Há atualmente cerca e 50 funcionários consulares portugueses a trabalhar na Suíça, distribuídos pela embaixada em Berna, consulados gerais em Genebra e Zurique, escritórios consulares em Sion e Lugano e representação permanente nas Nações Unidas em Genebra.
Mário Silva, funcionário na Missão de Portugal junto da ONU, em Genebra, diz que é "a primeira vez" que está a passar por uma situação difícil.
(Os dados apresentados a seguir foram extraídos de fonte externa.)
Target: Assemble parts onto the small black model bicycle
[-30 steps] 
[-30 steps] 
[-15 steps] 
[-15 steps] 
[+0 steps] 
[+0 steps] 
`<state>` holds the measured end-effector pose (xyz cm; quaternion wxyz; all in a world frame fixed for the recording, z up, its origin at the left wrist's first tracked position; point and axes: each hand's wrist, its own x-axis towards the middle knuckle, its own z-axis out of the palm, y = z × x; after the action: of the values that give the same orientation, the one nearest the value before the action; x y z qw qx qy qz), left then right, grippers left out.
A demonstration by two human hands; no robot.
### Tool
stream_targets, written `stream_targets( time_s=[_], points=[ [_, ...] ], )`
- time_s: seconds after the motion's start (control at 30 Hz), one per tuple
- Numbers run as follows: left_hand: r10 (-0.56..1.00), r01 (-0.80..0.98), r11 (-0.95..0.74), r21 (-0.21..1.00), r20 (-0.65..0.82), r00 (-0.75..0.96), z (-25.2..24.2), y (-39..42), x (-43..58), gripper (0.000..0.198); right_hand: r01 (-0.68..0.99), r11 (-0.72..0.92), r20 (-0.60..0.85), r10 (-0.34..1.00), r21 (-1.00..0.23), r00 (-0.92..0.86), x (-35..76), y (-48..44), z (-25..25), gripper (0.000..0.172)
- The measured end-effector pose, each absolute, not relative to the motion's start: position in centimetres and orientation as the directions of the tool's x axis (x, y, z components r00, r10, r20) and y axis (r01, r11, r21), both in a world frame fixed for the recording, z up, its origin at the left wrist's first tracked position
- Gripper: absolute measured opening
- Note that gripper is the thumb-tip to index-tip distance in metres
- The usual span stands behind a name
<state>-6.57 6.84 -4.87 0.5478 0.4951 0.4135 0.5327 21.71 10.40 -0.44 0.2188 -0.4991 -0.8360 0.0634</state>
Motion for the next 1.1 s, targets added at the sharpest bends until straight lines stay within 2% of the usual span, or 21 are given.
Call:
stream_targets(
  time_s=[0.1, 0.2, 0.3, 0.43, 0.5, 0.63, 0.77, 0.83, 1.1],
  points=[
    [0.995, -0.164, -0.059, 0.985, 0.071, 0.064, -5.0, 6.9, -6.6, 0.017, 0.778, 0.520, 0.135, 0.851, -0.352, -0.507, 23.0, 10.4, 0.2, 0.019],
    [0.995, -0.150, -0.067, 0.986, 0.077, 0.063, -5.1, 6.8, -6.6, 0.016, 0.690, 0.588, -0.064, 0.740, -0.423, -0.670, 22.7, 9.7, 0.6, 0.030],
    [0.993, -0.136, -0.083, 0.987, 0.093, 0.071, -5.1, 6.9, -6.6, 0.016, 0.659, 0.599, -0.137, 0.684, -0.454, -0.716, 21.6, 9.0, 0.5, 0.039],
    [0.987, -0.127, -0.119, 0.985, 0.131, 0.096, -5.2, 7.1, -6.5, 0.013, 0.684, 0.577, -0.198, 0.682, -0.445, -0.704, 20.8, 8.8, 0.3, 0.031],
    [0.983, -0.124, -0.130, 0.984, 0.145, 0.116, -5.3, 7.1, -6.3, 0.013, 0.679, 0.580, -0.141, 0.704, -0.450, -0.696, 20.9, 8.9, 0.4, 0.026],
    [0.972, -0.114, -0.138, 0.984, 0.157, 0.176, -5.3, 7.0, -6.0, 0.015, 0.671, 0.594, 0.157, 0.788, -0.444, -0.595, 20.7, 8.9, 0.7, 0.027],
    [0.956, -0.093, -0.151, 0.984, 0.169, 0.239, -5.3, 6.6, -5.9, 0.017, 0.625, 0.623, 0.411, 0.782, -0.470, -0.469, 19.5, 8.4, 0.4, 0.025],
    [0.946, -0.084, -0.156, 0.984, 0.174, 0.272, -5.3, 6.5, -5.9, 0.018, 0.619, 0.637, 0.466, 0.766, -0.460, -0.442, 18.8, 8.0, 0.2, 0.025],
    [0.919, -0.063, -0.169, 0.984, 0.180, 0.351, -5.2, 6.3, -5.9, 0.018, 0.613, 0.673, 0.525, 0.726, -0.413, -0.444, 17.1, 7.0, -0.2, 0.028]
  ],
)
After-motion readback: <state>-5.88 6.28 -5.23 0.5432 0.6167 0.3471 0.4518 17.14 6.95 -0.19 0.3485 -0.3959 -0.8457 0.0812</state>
A trabalhar na Suíça há duas décadas, diz que recebia 3.500 francos suíços há 20 anos atrás, o equivalente a 2.901 euros atuais. "Nessa altura, uma renda de casa rondava o equivalente a 600 euros e o seguro de doença custava 40 euros", recorda, acrescentando que atualmente, o seu salário é de 2.682 euros líquidos (cerca e 3.200 francos suíços).
"Hoje pago 2.136 euros de renda de cada e um seguro de doença custa 350 euros por mês. Pago 150 euros por mês de luz e entre 350 a 400 francos no supermercado por semana e para gastar apenas esse valor tenho que dar um pulo a França, onde compro mais barato. O meu salário não chega", revela Mário Silva, que vive com a mulher em Genebra.
O funcionário consular diz que entre cortes e desvalorizações de moeda perdeu cerca de 32% do salário e acrescenta que, com estas perdas, não sabe "como ninguém ainda se suicidou", lembrando que por serem funcionários do Governo português, não têm acesso aos apoios dados pelo governo suíço.
"Há famílias monoparentais com muitas dificuldades", revela, citando o caso de uma funcionária consular, com dois filhos, que "não consegue aguentar-se e tem recebido ajuda". Mário Silva defende que o Governo português deve "olhar às especificidades de cada país, porque as situações não são iguais" e diz temer quanto irá perder a partir de janeiro, tendo em conta os impostos anunciados para o orçamento de estado de 2013, nomeadamente a sobretaxa de 4 por cento.
"Não sei o que vou fazer, tenho andado com a cabeça à roda a tentar prever quanto vai sobrar em janeiro. Pelas minhas contas, vou ser penalizado em 150 euros por mês. Não vejo luz ao fundo do túnel e esta gente está a entrar em depressão", afirma.